### TASK STATEMENT:
Return only that part of the material below which starts with the line containing "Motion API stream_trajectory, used" and goes on through the line containing "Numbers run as", restated exactly.

### DATA BELOW:
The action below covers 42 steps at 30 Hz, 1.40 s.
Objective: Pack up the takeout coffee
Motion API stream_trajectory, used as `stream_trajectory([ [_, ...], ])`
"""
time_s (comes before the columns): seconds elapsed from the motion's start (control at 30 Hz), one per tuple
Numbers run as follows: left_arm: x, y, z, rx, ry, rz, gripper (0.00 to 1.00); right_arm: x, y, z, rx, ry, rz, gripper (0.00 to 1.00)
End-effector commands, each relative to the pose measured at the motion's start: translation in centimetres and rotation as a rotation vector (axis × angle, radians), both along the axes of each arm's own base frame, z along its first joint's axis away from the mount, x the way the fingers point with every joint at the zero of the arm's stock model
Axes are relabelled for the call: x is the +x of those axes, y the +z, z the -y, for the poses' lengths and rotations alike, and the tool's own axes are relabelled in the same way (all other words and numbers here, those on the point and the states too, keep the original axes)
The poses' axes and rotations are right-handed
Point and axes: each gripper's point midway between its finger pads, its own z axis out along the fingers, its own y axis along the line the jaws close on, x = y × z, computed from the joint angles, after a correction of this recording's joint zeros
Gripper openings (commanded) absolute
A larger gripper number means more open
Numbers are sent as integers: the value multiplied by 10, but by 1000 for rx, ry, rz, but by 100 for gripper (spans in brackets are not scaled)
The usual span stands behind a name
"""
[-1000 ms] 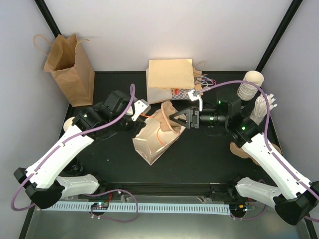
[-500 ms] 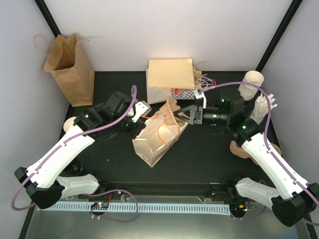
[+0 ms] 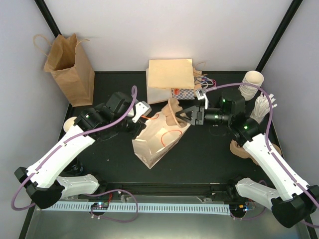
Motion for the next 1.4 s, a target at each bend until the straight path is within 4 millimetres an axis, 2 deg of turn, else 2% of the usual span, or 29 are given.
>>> stream_trajectory([
  [0.0,3,12,5,-36,-9,41,3,-3,-18,5,-67,-2,-11,36],
  [0.23,5,18,17,-110,3,19,3,-11,-44,6,-171,-10,-3,34],
  [0.7,13,24,26,-169,51,-12,3,-24,-58,3,-354,-13,97,33],
  [1.07,13,26,25,-178,66,-9,5,-26,-65,-12,-494,2,179,32],
  [1.2,13,24,23,-172,82,-17,10,-25,-70,-13,-567,3,209,32],
  [1.37,9,28,18,-164,101,-35,26,-24,-69,-15,-609,4,240,32],
])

### RESULT OF THE EXERCISE:
Motion API stream_trajectory, used as `stream_trajectory([ [_, ...], ])`
"""
time_s (comes before the columns): seconds elapsed from the motion's start (control at 30 Hz), one per tuple
Numbers run as follows: left_arm: x, y, z, rx, ry, rz, gripper (0.00 to 1.00); right_arm: x, y, z, rx, ry, rz, gripper (0.00 to 1.00)

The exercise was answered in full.